Valanghe.report

giovedì 9 aprile 2026

Pubblicato il 8 apr 2026, 17:00:00

PRIMA PARTE

Grado di pericolo

2200m
Problema valanghivo
Strati deboli persistenti
2200m
Neve bagnata
2400m

PIÙ TARDI

Grado di pericolo

2800m
Problema valanghivo
Neve bagnata
2800m
Strati deboli persistenti
2200m

A partire dal mattino la probabilità di distacco di valanghe di neve bagnata aumenterà rapidamente. Attenzione alla neve vecchia con strati deboli persistenti.
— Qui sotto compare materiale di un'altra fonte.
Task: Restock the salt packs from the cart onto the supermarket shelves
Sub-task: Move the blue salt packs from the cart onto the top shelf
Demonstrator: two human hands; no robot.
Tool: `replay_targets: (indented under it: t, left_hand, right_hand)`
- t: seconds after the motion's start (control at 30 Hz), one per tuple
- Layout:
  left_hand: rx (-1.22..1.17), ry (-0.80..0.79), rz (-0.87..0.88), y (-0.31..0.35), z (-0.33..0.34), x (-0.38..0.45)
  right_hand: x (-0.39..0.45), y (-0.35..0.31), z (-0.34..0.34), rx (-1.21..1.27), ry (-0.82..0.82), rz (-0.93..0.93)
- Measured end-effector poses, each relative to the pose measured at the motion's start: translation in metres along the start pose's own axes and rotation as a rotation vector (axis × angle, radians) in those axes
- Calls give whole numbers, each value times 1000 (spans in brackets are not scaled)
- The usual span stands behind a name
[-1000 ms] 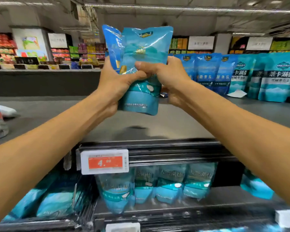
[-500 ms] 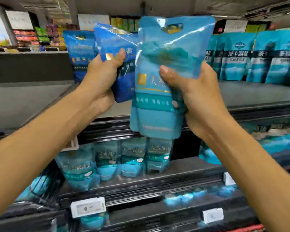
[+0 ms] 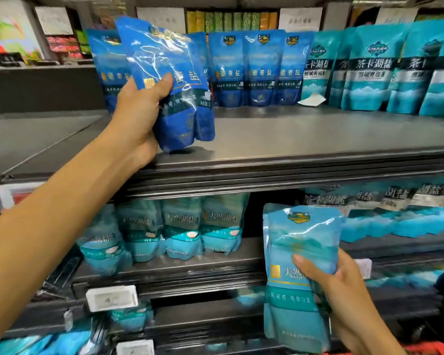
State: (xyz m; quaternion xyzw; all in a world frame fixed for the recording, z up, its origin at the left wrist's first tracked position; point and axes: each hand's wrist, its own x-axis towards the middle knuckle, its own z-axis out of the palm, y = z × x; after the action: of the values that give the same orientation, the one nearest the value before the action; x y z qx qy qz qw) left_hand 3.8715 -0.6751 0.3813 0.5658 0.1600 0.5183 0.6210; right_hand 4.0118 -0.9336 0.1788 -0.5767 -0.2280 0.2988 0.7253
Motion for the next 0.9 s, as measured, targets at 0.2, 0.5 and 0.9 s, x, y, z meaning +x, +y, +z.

Con il rialzo termico diurno, la probabilità di distacco di valanghe di neve umida e bagnata aumenterà nettamente soprattutto sui pendii soleggiati ripidi. Ciò a tutte le esposizioni al di sotto dei 2400 m circa e sui pendii ripidi esposti a sud anche ad alta quota. Le valanghe di neve bagnata possono staccarsi in modo provocato o spontaneo. Queste possono anche coinvolgere gli strati più profondi del manto nevoso e raggiungere dimensioni medie.
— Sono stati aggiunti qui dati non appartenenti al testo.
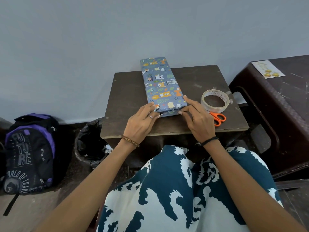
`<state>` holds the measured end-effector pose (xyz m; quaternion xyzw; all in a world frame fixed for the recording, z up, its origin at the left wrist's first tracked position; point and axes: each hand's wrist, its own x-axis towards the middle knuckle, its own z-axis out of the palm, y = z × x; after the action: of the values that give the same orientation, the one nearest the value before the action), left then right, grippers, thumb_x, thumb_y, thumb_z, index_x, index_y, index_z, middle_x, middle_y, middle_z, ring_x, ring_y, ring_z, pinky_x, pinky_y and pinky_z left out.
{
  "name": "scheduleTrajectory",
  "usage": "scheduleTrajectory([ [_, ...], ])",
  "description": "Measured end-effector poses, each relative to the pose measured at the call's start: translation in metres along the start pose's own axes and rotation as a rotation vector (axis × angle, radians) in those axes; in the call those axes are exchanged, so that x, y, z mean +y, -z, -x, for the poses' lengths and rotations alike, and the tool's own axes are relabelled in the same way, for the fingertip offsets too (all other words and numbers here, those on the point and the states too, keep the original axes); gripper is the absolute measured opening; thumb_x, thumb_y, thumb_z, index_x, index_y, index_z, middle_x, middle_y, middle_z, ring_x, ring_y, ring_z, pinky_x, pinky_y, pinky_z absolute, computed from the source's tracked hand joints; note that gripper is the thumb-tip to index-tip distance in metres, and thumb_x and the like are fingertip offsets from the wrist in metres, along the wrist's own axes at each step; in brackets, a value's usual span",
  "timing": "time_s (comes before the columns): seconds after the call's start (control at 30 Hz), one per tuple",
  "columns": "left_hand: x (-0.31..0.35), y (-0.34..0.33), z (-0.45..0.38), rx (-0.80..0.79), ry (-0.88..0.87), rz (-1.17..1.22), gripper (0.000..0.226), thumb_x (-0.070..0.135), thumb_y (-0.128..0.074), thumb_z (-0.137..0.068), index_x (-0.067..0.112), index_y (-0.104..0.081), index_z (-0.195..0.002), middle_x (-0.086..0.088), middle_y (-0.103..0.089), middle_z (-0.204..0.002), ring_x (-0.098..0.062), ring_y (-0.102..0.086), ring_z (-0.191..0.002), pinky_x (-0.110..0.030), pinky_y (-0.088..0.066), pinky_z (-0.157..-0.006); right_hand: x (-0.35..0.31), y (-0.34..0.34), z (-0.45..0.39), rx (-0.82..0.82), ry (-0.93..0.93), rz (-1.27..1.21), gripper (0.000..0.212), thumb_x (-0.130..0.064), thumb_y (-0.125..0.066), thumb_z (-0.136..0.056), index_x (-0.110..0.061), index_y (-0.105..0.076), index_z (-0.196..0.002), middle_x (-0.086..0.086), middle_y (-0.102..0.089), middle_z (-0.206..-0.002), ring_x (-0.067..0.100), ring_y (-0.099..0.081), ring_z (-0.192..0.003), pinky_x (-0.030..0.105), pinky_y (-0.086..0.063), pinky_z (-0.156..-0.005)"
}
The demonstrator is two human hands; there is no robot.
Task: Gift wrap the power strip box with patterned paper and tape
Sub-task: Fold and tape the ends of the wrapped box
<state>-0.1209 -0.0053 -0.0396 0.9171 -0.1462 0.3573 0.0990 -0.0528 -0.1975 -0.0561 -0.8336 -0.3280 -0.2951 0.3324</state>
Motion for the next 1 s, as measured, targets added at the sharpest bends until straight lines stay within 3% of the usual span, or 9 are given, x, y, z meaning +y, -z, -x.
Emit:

Le valanghe asciutte possono subire un distacco nella neve vecchia, principalmente in alcuni punti già da parte di un singolo appassionato di sport invernali. Esse possono coinvolgere gli strati più profondi del manto nevoso e raggiungere dimensioni medie. Attenzione soprattutto sui pendii molto ripidi esposti a ovest, nord ed est al di sopra dei 2200 m circa e sui pendii esposti a sud in alta montagna.
Punti pericolosi si trovano soprattutto nelle conche, nei canaloni e dietro ai cambi di pendenza. Sfavorevoli sono principalmente i punti di passaggio da poca a molta neve, (--).

Manto nevoso

st.1: strato debole persistente basale
st.10: situazione primaverile

I vecchi accumuli di neve ventata ricoprono un debole manto di neve vecchia soprattutto sui pendii esposti a ovest, nord ed est ad alta quota e in alta montagna. Il manto nevoso è estremamente variabile a distanza di pochi metri.
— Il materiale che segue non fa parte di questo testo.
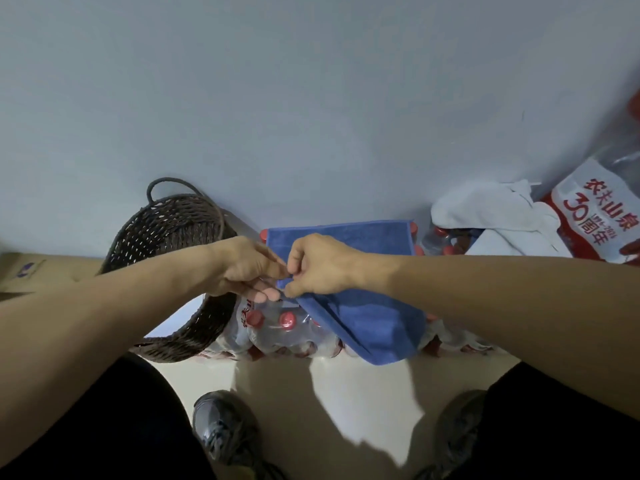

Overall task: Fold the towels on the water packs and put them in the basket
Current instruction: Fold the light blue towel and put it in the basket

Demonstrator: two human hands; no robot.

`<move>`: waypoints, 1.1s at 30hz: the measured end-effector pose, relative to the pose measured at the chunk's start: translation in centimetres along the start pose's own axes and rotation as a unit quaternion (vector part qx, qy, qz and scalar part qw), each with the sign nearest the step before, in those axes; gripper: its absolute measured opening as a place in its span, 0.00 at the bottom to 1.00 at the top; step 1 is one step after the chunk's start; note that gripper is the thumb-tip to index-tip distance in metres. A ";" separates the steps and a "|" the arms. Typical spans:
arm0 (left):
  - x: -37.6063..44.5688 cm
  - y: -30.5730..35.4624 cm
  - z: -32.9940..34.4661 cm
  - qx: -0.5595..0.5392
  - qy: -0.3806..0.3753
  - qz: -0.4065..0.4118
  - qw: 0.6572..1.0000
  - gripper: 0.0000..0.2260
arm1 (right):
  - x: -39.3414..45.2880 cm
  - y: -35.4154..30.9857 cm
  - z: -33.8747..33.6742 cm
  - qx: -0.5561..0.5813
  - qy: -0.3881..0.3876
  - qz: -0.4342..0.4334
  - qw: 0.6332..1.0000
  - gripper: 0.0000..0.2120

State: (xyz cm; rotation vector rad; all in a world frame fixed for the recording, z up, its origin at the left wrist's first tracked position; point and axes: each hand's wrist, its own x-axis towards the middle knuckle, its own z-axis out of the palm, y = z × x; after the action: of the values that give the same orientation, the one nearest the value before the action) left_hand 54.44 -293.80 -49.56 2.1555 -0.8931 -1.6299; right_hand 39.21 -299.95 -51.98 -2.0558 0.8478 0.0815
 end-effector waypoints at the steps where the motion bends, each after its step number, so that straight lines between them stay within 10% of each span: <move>1: 0.1 0.0 -0.2 0.003 -0.007 0.009 1.000 0.05 | 0.1 0.2 -0.1 0.006 0.004 -0.002 1.000 0.07; 8: -1.3 0.4 -1.7 0.368 0.001 0.169 0.914 0.16 | -0.2 0.6 -0.4 0.134 -0.073 -0.022 0.988 0.06; 20: -0.4 1.7 -1.1 0.343 -0.023 0.255 0.904 0.15 | -1.0 0.5 -1.6 0.237 0.025 -0.025 0.971 0.04; 24: -0.1 2.1 -1.2 0.303 -0.021 0.275 0.912 0.09 | -1.2 1.2 -1.0 0.284 0.060 -0.014 0.957 0.22; 33: -0.1 2.6 -2.6 0.191 0.045 0.306 0.931 0.08 | -2.1 3.2 -0.5 0.021 -0.046 0.063 0.997 0.14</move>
State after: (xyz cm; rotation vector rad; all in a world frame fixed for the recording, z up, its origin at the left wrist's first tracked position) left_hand 56.12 -296.12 -47.17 1.8532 -1.7507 -1.0997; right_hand 35.58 -300.40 -53.27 -1.9417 0.9135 0.2251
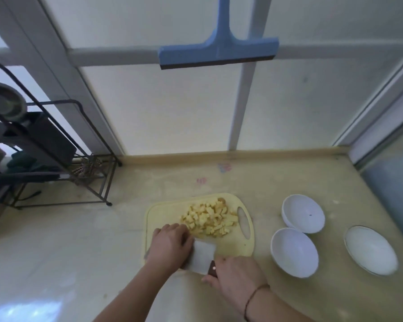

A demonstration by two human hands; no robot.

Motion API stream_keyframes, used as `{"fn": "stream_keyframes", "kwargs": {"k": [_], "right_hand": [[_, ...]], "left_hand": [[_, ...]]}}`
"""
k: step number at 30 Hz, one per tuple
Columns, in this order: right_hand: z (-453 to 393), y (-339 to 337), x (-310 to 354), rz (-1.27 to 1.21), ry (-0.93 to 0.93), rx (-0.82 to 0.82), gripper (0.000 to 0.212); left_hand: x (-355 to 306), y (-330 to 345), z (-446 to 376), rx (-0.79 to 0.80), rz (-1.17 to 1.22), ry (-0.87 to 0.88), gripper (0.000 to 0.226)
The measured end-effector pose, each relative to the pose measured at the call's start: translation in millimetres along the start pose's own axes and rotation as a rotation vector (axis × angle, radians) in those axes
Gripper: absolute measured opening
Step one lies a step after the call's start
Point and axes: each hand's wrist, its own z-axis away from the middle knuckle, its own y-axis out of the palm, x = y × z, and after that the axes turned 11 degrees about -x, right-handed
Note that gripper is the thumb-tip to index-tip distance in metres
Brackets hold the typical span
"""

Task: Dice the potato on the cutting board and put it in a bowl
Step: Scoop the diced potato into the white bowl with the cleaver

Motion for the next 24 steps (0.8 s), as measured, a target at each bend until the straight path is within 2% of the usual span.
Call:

L'irraggiamento notturno è stato in molte aree buono. La superficie del manto nevoso si è rigelata ed è portante solo ad alta quota e si ammorbidirà già al mattino. Il sole e il calore causeranno nel corso della giornata un progressivo impregnamento del manto nevoso. Sui pendii soleggiati molto ripidi e nelle basi di pareti rocciose il manto nevoso si scioglierà velocemente.

Sui pendii soleggiati alle quote di bassa e media montagna c'è solo poca neve.

Tendenza

L'irraggiamento notturno sarà parzialmente ridotto. Il pericolo di valanghe rimarrà invariato.


Grado di pericolo



Debole pericolo.

Le valanghe possono a livello molto isolato distaccarsi coinvolgendo gli strati basali del manto e raggiungere dimensioni medie a livello isolato. Nel corso della giornata la probabilità di distacco di valanghe di neve bagnata aumenterà.

Manto nevoso

st.10: situazione primaverile

In molte aree finora il tempo è stato mite. Il sole e il calore causeranno nel corso della giornata un rapido inumidimento del manto nevoso.

Il manto nevoso è estremamente variabile a distanza di pochi metri. Soprattutto sui pendii soleggiati alle quote di bassa e media montagna è presente solo poca neve.

Tendenza

L'irraggiamento notturno sarà parzialmente ridotto. Il pericolo di valanghe rimarrà invariato.